# PMQ



## AnnieP (7 Jul 2008)

Je voudrais savoir , comment ça marche pour avoir une PMQ?
S'il y en a près de toutes les bases militaires? 
Si c'est dispendieux? 
merci


----------



## secup (7 Jul 2008)

Une connaissance a moi paye 525$ / mois a CFB Petawawa. Ca inclut chauffage et electricite, cest un 3 1/2. Jai visiter et bref, c'est pas si pire


----------



## AnnieP (7 Jul 2008)

Wouin c,est pas si pire, mais moi j'aurai besoin d'au moins un 5 1/2, est-ce que tu sais s'il en a ?


----------



## dimsum (7 Jul 2008)

La coûte pour les PMQs va dépend sur chaque base.  À BFC Winnipeg, une PMQ coûte 550$ pour un "row house", qui inclut le chauffage et l'électricité.  Mais, si on va avoir une maison, ça va coûter au moins 650$ et on va payer de plus pour chauffage/elec.  Aussi, à Winnipeg il n'y a pas de PLD (Post-Living Differential).

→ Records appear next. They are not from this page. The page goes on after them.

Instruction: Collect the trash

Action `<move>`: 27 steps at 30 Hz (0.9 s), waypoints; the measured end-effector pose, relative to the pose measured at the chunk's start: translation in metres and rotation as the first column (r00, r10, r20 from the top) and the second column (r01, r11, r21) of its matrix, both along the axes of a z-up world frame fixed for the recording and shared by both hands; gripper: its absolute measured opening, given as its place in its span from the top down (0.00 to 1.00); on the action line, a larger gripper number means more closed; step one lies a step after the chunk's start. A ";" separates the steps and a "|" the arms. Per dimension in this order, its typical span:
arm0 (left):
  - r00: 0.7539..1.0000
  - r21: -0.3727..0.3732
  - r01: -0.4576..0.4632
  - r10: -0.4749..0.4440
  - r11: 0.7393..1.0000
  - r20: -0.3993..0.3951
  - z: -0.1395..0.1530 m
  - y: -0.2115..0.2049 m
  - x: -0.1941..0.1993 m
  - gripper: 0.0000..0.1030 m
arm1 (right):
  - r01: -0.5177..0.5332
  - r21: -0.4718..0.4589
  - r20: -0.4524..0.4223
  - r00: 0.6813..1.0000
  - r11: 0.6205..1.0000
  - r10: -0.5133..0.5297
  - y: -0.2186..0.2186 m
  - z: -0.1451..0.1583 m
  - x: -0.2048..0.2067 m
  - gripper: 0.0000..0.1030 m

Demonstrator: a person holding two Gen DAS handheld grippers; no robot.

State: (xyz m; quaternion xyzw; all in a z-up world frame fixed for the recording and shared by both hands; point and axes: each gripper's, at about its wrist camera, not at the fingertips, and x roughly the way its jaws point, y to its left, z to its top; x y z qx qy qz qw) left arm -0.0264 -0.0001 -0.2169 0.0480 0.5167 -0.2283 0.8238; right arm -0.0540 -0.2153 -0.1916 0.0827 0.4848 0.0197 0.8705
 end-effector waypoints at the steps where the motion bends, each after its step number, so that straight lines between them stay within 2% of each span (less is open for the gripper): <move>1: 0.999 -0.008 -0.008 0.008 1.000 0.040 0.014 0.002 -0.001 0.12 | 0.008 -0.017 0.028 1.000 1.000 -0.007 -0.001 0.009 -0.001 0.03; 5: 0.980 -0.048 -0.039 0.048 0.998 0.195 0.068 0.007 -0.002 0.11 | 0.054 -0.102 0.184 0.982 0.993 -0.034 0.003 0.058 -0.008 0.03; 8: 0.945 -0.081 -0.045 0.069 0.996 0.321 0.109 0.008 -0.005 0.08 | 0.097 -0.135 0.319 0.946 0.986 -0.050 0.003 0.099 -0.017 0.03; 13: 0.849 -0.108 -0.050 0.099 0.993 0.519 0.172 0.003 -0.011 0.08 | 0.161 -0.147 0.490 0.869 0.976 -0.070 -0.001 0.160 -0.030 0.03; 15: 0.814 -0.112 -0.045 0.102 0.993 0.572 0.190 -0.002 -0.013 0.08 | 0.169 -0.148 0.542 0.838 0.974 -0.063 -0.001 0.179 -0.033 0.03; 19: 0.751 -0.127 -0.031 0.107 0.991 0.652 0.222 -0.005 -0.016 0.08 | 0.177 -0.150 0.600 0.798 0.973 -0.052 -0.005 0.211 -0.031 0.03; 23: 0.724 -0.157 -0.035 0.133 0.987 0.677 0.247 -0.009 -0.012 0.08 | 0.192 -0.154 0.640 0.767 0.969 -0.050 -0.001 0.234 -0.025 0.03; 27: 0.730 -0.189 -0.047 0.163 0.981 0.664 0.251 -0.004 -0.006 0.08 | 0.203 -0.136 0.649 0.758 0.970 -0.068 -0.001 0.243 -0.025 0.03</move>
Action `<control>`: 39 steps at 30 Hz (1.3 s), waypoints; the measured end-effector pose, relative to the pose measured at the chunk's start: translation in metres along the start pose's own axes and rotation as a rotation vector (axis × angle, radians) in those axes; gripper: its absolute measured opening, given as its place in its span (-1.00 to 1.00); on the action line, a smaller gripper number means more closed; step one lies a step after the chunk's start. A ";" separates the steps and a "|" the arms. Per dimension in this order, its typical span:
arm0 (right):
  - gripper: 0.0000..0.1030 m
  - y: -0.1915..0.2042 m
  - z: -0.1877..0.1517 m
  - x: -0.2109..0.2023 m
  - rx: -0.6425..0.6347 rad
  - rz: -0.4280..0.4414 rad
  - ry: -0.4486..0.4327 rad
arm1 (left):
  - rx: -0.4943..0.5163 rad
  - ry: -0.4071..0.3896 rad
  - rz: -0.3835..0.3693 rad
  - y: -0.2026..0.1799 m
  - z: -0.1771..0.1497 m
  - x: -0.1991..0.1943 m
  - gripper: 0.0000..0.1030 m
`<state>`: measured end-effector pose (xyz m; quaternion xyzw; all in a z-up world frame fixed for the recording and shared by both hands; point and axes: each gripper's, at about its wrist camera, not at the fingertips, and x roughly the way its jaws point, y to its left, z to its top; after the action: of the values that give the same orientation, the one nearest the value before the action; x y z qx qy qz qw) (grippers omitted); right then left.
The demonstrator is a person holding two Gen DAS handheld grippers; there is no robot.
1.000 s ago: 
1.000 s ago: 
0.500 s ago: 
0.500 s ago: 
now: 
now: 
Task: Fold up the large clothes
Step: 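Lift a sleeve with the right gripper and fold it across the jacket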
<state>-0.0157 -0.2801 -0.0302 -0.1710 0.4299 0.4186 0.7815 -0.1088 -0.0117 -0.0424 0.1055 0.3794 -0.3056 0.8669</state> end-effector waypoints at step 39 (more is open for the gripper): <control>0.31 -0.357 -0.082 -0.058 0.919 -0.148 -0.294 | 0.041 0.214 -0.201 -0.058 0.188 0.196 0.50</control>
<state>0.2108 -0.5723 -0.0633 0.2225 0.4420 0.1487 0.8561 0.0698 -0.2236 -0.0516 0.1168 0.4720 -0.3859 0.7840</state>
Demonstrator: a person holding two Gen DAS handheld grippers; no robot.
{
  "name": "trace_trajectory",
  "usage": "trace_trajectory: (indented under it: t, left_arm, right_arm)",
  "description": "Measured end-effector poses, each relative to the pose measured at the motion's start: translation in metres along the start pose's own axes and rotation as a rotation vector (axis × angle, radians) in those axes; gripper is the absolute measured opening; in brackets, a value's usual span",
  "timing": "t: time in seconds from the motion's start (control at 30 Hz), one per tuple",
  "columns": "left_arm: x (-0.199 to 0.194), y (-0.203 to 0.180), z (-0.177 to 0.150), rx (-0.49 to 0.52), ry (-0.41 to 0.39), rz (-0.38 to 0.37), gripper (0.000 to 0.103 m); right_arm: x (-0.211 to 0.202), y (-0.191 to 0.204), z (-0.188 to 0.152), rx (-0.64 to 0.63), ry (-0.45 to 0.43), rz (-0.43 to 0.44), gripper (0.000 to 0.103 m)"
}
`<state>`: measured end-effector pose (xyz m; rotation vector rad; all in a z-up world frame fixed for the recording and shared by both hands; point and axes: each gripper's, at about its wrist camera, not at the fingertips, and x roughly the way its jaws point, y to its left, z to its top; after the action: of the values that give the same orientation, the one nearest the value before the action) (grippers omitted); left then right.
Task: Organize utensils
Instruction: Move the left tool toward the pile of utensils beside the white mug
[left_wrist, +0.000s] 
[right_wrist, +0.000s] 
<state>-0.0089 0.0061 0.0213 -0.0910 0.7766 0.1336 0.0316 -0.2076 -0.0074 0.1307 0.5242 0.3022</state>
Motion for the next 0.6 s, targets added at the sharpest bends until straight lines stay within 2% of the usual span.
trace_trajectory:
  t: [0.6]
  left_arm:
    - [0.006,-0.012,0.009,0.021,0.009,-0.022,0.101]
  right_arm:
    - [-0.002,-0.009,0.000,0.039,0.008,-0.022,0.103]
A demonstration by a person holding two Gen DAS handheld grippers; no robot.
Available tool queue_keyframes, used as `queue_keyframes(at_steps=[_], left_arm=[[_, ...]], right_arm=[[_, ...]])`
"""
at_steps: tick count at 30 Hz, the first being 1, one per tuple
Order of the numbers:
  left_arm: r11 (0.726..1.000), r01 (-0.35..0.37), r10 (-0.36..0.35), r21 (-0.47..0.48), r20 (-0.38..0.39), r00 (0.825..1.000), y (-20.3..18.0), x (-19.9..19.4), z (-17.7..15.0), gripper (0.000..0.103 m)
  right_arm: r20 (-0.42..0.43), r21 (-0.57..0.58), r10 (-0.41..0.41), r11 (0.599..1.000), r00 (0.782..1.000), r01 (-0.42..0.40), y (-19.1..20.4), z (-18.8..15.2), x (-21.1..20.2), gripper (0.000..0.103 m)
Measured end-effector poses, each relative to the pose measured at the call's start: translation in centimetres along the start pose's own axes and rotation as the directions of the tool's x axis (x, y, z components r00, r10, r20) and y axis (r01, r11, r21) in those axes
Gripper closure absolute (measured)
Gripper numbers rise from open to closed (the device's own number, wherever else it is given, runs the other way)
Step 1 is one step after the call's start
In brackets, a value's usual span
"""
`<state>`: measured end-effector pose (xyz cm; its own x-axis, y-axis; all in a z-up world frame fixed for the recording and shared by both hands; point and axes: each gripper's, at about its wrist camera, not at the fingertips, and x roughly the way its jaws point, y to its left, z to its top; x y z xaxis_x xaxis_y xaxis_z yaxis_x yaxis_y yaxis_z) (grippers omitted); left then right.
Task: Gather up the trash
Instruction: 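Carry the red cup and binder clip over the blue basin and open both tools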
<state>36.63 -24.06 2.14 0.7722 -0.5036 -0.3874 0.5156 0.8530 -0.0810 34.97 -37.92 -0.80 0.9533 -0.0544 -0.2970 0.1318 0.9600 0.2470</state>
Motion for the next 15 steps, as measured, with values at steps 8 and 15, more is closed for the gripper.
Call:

Toutes les PMQs sont géres par CFHA (CF Housing Agency).


----------



## aesop081 (7 Jul 2008)

AnnieP said:
			
		

> Wouin c,est pas si pire, mais moi j'aurai besoin d'au moins un 5 1/2, est-ce que tu sais s'il en a ?



Chaque base est differente.


----------



## AnnieP (7 Jul 2008)

Est-ce que vous savez s'il y a un site que nous pouvons regarder sur le net au sujet des PMQ?


----------



## aesop081 (7 Jul 2008)

AnnieP said:
			
		

> Est-ce que vous savez s'il y a un site que nous pouvons regarder sur le net au sujet des PMQ?



Sans savoir a quelle base tu va etre mutter, c'a donne pas grand chose.


----------



## AnnieP (7 Jul 2008)

oui peut-etre mais au moins j'aurais une petite idée....car ça m'inquiete un peu l'endroit où je pourrai rester.... ???


----------



## aesop081 (7 Jul 2008)

AnnieP said:
			
		

> car ça m'inquiete un peu l'endroit où je pourrai rester.... ???



Tu va etre dans les FC....ca veut dire que tu peut etre mutter n'importe ou . Arrete de t'inquieter de ca. Pense plus a completer le QMB


----------



## AnnieP (7 Jul 2008)

D'accord je vais suivre ton conseil, merci beaucoup!!!


----------



## SupersonicMax (7 Jul 2008)

Annie, pour te donner une idée :

http://www.cfha-alfc.forces.gc.ca/info/housingloc_e.asp

Max


----------



## AnnieP (7 Jul 2008)

super!!! j'ai maintenant une bonne idee des endroits et des prix d'un PMQ avec 3 chambres.....


----------